**YOUR INSTRUCTIONS**: Lines outside the range are not wanted. Give again exactly the lines between the line holding "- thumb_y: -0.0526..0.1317" and the line holding "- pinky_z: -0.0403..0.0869", inclusive, from the listing below.

*** Block opens ***

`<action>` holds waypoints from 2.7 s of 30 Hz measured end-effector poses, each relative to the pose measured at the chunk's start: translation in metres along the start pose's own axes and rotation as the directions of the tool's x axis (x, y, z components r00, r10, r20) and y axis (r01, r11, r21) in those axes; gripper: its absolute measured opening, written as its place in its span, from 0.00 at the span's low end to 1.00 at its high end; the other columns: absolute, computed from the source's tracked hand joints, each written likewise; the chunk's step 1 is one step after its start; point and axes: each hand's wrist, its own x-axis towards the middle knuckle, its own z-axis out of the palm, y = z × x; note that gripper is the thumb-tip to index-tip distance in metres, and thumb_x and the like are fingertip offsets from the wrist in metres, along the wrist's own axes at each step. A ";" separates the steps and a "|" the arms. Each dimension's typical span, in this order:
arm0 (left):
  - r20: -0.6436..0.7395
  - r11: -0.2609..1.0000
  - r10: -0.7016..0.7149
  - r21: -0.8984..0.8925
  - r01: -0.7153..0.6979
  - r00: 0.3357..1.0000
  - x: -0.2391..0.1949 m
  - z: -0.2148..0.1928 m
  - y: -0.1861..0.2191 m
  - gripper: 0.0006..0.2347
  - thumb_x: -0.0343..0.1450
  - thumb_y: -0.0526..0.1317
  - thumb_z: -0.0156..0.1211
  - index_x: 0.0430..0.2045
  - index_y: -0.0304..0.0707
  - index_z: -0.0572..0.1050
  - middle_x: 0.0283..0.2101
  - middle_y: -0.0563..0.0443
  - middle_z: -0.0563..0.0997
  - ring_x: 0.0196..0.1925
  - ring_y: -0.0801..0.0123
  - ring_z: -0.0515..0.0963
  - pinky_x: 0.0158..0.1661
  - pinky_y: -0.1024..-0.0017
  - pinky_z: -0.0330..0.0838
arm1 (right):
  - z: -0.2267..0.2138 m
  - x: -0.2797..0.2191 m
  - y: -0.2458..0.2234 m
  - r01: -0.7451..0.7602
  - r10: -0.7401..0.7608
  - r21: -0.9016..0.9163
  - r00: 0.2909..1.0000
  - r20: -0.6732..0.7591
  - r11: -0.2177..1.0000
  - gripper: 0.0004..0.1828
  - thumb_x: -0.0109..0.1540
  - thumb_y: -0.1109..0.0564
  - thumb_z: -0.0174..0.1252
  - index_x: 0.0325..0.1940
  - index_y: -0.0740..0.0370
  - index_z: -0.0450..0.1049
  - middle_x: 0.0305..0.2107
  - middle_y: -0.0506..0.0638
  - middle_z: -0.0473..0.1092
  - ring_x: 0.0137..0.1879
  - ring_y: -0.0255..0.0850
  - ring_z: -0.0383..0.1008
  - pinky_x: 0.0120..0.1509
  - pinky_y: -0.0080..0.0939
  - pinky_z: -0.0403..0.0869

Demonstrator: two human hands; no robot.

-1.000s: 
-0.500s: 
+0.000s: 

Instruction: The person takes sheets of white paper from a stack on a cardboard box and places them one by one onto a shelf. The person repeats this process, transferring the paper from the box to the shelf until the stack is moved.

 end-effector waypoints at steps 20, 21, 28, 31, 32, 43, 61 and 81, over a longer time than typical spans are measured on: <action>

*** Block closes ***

**REPLY**:
  - thumb_y: -0.0526..0.1317
  - thumb_z: -0.0156..0.1211
  - index_x: 0.0430..0.2045
  - index_y: -0.0304..0.0707
  - index_z: -0.0572..0.1050
  - middle_x: 0.0283..0.2101
  - middle_y: -0.0563..0.0443
  - middle_z: -0.0563..0.0997
  - ring_x: 0.0196..0.1925
  - ring_y: -0.0801..0.0123
  - ring_z: -0.0515..0.0963
  - pinky_x: 0.0158..0.1661
  - pinky_y: -0.1024..-0.0017
  - pinky_z: -0.0330..0.0838
arm1 (right):
  - z: -0.2267..0.2138 m
  - x: -0.2797..0.2191 m
  - y: -0.2458..0.2234 m
  - r01: -0.7451..0.7602
  - r10: -0.7401..0.7608
  - r21: -0.9016..0.9163
  - r00: 0.2909..1.0000
  - r20: -0.6732..0.7591
  - r11: -0.2177..1.0000
  - gripper: 0.0004..0.1828
  - thumb_x: -0.0109..0.1540
  - thumb_y: -0.1109..0.0564
  - thumb_z: -0.0174..0.1252
  - index_x: 0.0325..0.1940
  - index_y: -0.0740..0.0370
  - index_z: -0.0450..0.1049
  - middle_x: 0.0305..0.2107
  - middle_y: -0.0506..0.0638
  - middle_z: -0.0473..0.1092
  - ring_x: 0.0137..0.1879
  - ring_y: -0.0255..0.0850
  - ring_z: -0.0383..0.1008
  - pinky_x: 0.0120..0.1509
  - pinky_y: -0.0080..0.0939
  - pinky_z: -0.0403..0.0869

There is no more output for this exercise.